Only the magistrate ought always to be very careful that he do not misuse his authority to the oppression of any Church, under pretence of
public good.
In addition to that, I keep having a hard time understanding how a website created by commission from someone else would be her speech. Wouldn’t the content be the speech of the person commissioning the website? Presumably, they’re directing the content and what it should look like. She’s just doing assembly of the thing.
If I draw stick figures based on inspiration and publish them. That sounds like my speech.
If I offer a service where you describe a stick figure picture and I draw it for you, and you publish it, is that my speech or yours? Am I just a fancy sophisticated tool manifesting the speech that you’re paying me to manifest?
Alternately, until AI is sophisticated enough to have opinions on what it likes and doesn’t like, get MidJourney and ChatGPT to do your designing for you. Ya gets what ya gets.
So, here’s my take- I think people have the right to associate or not, with whomever they choose, for whatever arbitrary reason seems proper to them.
However.
An institution does not. A business, as a legal construct, does not.
As a business, you enjoy certain legal protections which are granted by the government- which in a free and democratic society is obligated to treat all people as equal before the law. Those rights and privileges are contingent on your participation in the social contract: A person should not have to pay taxes which indirectly support a business they themselves would be turned away from without just cause.

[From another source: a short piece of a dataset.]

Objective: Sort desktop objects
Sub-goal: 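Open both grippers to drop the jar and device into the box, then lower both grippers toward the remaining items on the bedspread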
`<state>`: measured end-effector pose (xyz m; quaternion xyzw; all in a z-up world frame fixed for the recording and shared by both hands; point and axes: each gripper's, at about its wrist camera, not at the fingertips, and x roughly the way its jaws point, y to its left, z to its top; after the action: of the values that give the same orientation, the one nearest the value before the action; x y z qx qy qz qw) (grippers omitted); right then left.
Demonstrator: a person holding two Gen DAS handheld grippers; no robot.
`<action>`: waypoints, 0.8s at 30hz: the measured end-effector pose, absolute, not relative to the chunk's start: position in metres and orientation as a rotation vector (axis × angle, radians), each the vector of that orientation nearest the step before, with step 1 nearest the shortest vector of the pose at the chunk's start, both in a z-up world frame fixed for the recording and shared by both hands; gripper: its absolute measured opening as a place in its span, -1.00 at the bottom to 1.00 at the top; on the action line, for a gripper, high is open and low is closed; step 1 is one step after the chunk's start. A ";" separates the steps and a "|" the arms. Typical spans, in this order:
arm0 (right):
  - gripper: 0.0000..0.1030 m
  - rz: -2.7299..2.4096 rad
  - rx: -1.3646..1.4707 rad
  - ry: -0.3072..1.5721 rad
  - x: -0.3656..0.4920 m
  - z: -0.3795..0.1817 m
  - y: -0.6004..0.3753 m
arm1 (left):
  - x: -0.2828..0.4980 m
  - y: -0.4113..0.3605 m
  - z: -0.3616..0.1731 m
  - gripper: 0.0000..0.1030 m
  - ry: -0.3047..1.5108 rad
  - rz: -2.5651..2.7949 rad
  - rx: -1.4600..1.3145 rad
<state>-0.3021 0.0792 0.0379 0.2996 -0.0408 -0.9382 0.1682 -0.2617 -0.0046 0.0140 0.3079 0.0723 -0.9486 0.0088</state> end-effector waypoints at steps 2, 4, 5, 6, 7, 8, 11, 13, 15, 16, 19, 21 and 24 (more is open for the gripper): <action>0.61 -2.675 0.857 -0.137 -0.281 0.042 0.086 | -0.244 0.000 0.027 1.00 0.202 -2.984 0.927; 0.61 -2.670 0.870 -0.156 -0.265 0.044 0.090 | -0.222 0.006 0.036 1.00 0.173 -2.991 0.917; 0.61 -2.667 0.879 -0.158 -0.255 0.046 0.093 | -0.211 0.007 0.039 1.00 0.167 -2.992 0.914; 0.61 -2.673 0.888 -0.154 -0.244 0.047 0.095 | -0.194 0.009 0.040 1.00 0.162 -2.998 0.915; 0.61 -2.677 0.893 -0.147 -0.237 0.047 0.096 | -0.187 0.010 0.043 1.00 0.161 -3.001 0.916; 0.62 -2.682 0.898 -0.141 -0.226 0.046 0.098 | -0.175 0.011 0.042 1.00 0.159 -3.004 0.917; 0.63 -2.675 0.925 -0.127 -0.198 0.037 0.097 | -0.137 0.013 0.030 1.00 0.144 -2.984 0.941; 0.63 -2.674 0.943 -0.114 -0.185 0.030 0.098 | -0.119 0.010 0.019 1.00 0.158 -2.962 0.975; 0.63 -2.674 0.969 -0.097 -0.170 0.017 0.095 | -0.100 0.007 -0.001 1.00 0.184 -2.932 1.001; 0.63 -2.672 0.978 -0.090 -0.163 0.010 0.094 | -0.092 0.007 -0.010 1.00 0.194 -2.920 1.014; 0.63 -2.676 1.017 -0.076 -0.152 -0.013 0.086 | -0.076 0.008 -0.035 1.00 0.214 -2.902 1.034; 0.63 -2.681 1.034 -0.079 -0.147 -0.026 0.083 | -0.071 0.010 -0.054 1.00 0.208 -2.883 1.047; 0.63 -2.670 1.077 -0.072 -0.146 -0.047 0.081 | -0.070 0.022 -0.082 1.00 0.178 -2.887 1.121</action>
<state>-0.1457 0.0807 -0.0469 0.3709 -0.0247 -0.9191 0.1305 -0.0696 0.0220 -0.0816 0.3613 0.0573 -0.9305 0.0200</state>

A individual should have the right to refuse service- but doing so should mean they forfeit those rights and protections which the rest of us provide their business.
By which I mean legal recognition of an LLC, DBA, or other corporate structure. Insulation of personal assets from business liabilities. Health certificates or other state issued credentials. Protection of intellectual property rights. The use of the court system to redress grievances or breach of contract. FDIC insurance of your assets.
If you don’t want to play with others, they don’t need to provide you with special rights. You can operate as a sole proprietor under your own name and be personally, legally, and financially responsible for everything your business does. OR, you can abide by the social contract and enjoy the privileges it grants. But you can’t have it both ways.
Arg! I typed that very poorly. I should have written:
No, only Christians can discriminate against everyone, but no one is allowed to do anything to hurt their feelings. Christians are a protected group.
and now I will add - a -protected hate group, whose feelings are hurt by damn near everything.
I think that’s absolute truth. The behavior of Evangelical Christians as a group has devloved into nothing but hate. The EC’s have carved out hate as their dominant core belief, and the Court has just decided that a dominant core belief of a religious group can allow that group to ignore any law the group wants to ignore.